(Items listed in a dataset)
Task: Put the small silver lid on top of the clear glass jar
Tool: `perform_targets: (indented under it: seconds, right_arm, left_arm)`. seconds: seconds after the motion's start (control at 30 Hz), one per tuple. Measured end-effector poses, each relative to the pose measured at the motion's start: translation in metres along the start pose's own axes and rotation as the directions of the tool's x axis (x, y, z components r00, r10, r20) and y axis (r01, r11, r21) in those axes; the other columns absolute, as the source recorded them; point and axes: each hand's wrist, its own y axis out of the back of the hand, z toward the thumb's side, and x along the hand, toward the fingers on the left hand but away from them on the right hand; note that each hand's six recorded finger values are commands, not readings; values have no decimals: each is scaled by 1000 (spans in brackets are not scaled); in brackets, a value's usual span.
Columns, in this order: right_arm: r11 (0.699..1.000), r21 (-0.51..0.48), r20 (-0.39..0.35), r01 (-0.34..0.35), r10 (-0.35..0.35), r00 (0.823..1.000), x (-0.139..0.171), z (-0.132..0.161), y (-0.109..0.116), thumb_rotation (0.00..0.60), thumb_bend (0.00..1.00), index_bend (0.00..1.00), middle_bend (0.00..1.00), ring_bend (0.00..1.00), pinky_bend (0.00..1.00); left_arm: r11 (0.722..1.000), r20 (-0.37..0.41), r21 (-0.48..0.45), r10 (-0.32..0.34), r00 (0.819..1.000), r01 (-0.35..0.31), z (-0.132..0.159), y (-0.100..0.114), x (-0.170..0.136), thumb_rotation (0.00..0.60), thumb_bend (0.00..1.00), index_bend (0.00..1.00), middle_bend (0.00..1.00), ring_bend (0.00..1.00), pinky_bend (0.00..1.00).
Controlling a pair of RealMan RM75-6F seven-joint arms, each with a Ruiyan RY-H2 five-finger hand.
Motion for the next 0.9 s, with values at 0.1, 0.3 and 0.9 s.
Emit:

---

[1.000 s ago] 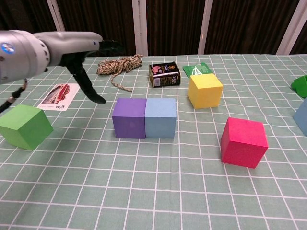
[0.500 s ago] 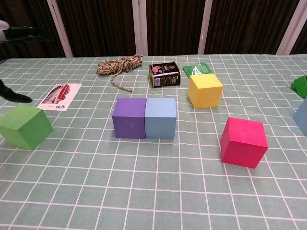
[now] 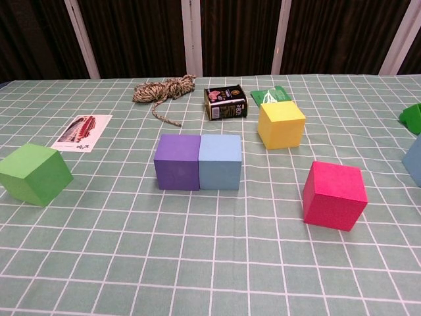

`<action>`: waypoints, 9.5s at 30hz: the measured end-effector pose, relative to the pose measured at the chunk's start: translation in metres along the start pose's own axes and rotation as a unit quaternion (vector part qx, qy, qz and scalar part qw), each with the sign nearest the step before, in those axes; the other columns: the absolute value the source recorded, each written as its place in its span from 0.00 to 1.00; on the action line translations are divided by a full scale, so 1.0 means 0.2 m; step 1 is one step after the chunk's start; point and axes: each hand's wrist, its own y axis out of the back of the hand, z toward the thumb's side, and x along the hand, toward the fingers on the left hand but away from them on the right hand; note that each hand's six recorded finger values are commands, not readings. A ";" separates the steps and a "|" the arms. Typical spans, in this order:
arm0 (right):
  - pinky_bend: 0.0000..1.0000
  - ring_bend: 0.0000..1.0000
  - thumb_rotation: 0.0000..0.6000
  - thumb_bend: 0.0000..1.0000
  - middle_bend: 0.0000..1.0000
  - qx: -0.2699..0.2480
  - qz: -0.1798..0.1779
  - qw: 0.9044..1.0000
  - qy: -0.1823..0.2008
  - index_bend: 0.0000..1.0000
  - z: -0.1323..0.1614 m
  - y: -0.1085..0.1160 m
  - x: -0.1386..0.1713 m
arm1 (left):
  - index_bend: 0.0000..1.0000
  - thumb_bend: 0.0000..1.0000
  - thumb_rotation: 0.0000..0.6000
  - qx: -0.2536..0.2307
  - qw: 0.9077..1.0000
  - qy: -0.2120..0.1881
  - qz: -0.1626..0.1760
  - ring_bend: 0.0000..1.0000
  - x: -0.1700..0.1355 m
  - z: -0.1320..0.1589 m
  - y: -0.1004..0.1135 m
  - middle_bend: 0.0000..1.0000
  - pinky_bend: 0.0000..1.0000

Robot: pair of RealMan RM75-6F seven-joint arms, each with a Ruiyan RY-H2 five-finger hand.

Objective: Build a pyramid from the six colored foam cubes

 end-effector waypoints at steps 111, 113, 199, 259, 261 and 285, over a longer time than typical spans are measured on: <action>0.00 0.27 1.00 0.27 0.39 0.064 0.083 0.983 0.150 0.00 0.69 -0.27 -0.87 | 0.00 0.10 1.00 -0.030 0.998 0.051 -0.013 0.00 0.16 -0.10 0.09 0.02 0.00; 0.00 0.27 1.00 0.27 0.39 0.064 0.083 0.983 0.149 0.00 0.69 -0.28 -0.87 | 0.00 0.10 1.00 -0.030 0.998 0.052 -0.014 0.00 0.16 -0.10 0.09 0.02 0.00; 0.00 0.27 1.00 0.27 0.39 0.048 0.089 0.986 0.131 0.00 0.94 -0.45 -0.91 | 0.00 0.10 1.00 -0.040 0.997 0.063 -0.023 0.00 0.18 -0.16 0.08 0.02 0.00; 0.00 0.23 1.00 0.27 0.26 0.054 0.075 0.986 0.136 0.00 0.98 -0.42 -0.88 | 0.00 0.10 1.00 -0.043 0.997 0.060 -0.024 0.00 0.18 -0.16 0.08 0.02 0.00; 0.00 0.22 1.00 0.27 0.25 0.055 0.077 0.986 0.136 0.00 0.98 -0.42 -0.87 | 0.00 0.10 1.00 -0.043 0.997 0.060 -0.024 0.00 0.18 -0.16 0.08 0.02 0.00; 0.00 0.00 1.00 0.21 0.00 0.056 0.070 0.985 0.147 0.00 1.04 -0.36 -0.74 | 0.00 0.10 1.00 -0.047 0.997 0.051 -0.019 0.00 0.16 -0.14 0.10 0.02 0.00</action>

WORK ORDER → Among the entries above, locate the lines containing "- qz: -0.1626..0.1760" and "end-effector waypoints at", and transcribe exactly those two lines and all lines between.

OUTPUT OF THE EXERCISE →
  - qz: -0.1626..0.1760
  - ring_bend: 0.0000..1.0000
  - x: -0.1700..0.1355 m
  - z: -0.1320..0.1589 m
  - y: -0.1004..0.1135 m
  - middle_bend: 0.0000..1.0000
  - pinky_bend: 0.0000..1.0000

Robot: pair of RealMan RM75-6F seven-joint arms, each with a Ruiyan RY-H2 five-finger hand.

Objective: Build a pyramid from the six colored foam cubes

 end-effector waypoints at steps 111, 113, 199, 259, 261 and 285, over a longer time than typical spans are measured on: <action>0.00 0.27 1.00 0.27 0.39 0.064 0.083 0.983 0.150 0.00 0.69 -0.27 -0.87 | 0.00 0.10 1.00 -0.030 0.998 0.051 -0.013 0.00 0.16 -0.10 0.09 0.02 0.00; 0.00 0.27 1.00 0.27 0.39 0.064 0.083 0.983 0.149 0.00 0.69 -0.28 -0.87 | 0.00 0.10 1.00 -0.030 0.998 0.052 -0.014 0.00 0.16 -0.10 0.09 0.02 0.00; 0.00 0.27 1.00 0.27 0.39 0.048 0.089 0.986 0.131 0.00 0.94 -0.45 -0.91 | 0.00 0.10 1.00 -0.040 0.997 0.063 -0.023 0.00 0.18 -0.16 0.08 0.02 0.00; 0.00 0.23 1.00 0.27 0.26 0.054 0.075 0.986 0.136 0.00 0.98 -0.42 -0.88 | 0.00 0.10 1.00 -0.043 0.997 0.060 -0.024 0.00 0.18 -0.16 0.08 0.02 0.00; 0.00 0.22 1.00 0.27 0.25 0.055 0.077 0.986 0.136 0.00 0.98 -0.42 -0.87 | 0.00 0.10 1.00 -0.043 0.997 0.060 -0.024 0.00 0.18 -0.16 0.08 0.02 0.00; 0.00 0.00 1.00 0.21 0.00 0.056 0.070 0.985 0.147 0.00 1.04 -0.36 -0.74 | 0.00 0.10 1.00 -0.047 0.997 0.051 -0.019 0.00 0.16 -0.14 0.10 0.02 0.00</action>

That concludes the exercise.